Task statement:
Your answer must contain each line of the listing in which "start" appears, copied in full.

====== Supplied material

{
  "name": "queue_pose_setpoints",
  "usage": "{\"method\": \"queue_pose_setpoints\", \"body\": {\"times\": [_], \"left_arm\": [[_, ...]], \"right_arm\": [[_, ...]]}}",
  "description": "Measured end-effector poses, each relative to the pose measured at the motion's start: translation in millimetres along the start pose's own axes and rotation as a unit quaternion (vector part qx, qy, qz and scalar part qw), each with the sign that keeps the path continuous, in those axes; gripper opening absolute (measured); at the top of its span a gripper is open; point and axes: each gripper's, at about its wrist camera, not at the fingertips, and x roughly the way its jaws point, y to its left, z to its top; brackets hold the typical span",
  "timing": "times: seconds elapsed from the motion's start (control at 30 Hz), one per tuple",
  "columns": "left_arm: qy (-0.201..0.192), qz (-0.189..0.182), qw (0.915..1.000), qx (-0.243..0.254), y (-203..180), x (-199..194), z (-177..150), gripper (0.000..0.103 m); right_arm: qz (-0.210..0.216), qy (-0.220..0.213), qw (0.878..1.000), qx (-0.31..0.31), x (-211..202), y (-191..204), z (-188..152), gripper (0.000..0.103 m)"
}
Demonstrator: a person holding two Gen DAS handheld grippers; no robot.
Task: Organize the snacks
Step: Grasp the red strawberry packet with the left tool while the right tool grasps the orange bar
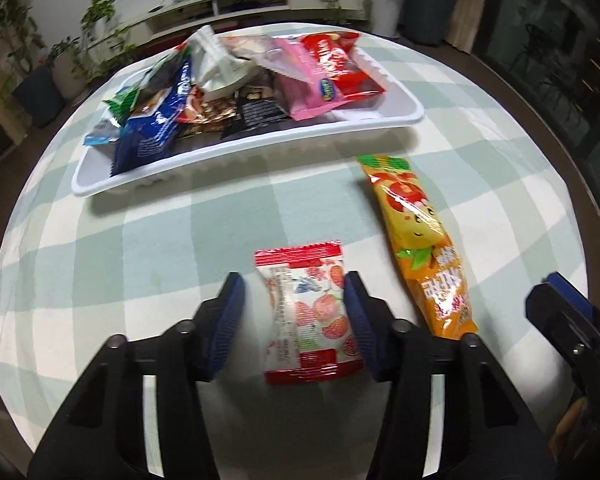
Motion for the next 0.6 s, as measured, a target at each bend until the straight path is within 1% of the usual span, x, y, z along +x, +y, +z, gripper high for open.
{"method": "queue_pose_setpoints", "body": {"times": [0.03, 0.07, 0.13, 0.23, 0.37, 0.43, 0.53, 0.6], "left_arm": [[-0.001, -0.002, 1.0, 0.005, -1, 0, 0, 0.035], [0.0, -0.003, 0.9999, 0.011, -1, -1, 0, 0.033], [0.0, -0.011, 0.9998, 0.016, 0, -5, -6, 0.031], [-0.005, -0.021, 0.9997, 0.011, 13, -16, -19, 0.03], [-0.021, -0.029, 0.9993, -0.012, 40, -35, -44, 0.03], [-0.032, -0.029, 0.9987, -0.027, 56, -46, -58, 0.03], [-0.046, -0.032, 0.9974, -0.045, 71, -58, -71, 0.03], [-0.055, -0.036, 0.9964, -0.054, 82, -66, -76, 0.03]], "right_arm": [[-0.003, 0.0, 1.0, -0.008, 0, 3, -1, 0.087], [-0.004, 0.0, 1.0, -0.015, 1, 5, -2, 0.087], [-0.008, 0.0, 1.0, -0.03, 1, 9, -3, 0.087], [-0.015, -0.001, 0.998, -0.057, 3, 18, -5, 0.087], [-0.01, 0.011, 0.996, -0.087, 7, 31, -6, 0.087], [-0.006, 0.025, 0.994, -0.108, 12, 42, -5, 0.087], [-0.025, 0.055, 0.988, -0.142, 26, 61, -1, 0.086], [-0.035, 0.087, 0.983, -0.158, 42, 72, 5, 0.075]]}}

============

Answer section:
  "description": "Measured end-effector poses, each relative to the pose measured at the motion's start: translation in millimetres along the start pose's own axes and rotation as a unit quaternion (vector part qx, qy, qz and scalar part qw), each with the sign that keeps the path continuous, in those axes; gripper opening absolute (measured); at the top of its span a gripper is open; point and axes: each gripper's, at about its wrist camera, not at the fingertips, and x roughly the way its jaws point, y to its left, z to its top; brackets hold the typical span",
  "timing": "times: seconds elapsed from the motion's start (control at 30 Hz), one per tuple",

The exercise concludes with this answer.